Retype the whole listing, character for character.

Recorded data
BEGIN

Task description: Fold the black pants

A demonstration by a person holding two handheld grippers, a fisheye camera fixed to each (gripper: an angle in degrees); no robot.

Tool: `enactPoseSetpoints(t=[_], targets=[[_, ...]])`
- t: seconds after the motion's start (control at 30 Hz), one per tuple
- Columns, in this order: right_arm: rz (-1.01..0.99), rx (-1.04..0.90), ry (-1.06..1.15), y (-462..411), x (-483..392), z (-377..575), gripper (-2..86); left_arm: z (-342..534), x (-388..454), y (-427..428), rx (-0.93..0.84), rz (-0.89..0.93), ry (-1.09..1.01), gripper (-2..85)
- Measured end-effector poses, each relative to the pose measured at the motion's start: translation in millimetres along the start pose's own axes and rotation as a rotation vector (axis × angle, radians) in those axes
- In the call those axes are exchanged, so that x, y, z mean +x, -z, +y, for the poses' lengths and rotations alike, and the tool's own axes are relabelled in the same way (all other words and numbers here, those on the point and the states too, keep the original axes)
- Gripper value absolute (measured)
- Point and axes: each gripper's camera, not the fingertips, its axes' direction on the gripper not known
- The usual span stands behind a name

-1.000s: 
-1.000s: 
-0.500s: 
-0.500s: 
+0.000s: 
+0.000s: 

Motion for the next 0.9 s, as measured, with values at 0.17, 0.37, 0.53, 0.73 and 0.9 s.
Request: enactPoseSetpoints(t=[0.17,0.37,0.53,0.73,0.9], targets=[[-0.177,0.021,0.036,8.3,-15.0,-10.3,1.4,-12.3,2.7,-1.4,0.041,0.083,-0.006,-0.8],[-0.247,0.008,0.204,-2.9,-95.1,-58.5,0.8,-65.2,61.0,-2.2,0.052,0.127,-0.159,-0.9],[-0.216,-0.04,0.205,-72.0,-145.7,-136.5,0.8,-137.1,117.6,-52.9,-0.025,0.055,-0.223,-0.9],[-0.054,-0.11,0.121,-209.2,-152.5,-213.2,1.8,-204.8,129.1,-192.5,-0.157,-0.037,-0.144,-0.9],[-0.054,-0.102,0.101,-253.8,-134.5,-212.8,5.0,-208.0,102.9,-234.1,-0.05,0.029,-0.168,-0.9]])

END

Your response
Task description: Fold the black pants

A demonstration by a person holding two handheld grippers, a fisheye camera fixed to each (gripper: an angle in degrees); no robot.

Tool: `enactPoseSetpoints(t=[_], targets=[[_, ...]])`
- t: seconds after the motion's start (control at 30 Hz), one per tuple
- Columns, in this order: right_arm: rz (-1.01..0.99), rx (-1.04..0.90), ry (-1.06..1.15), y (-462..411), x (-483..392), z (-377..575), gripper (-2..86); left_arm: z (-342..534), x (-388..454), y (-427..428), rx (-0.93..0.84), rz (-0.89..0.93), ry (-1.09..1.01), gripper (-2..85)
- Measured end-effector poses, each relative to the pose measured at the motion's start: translation in millimetres along the start pose's own axes and rotation as a rotation vector (axis × angle, radians) in those axes
- In the call those axes are exchanged, so that x, y, z mean +x, -z, +y, for the poses' lengths and rotations alike, and the tool's own axes are relabelled in the same way (all other words and numbers here, those on the point and the states too, keep the original axes)
- Gripper value absolute (measured)
- Point and axes: each gripper's camera, not the fingertips, its axes' direction on the gripper not known
- The usual span stands behind a name

-1.000s: 
-1.000s: 
-0.500s: 
-0.500s: 
+0.000s: 
+0.000s: 

Motion for the next 0.9 s, as measured, with values at 0.17, 0.37, 0.53, 0.73 and 0.9 s.
Request: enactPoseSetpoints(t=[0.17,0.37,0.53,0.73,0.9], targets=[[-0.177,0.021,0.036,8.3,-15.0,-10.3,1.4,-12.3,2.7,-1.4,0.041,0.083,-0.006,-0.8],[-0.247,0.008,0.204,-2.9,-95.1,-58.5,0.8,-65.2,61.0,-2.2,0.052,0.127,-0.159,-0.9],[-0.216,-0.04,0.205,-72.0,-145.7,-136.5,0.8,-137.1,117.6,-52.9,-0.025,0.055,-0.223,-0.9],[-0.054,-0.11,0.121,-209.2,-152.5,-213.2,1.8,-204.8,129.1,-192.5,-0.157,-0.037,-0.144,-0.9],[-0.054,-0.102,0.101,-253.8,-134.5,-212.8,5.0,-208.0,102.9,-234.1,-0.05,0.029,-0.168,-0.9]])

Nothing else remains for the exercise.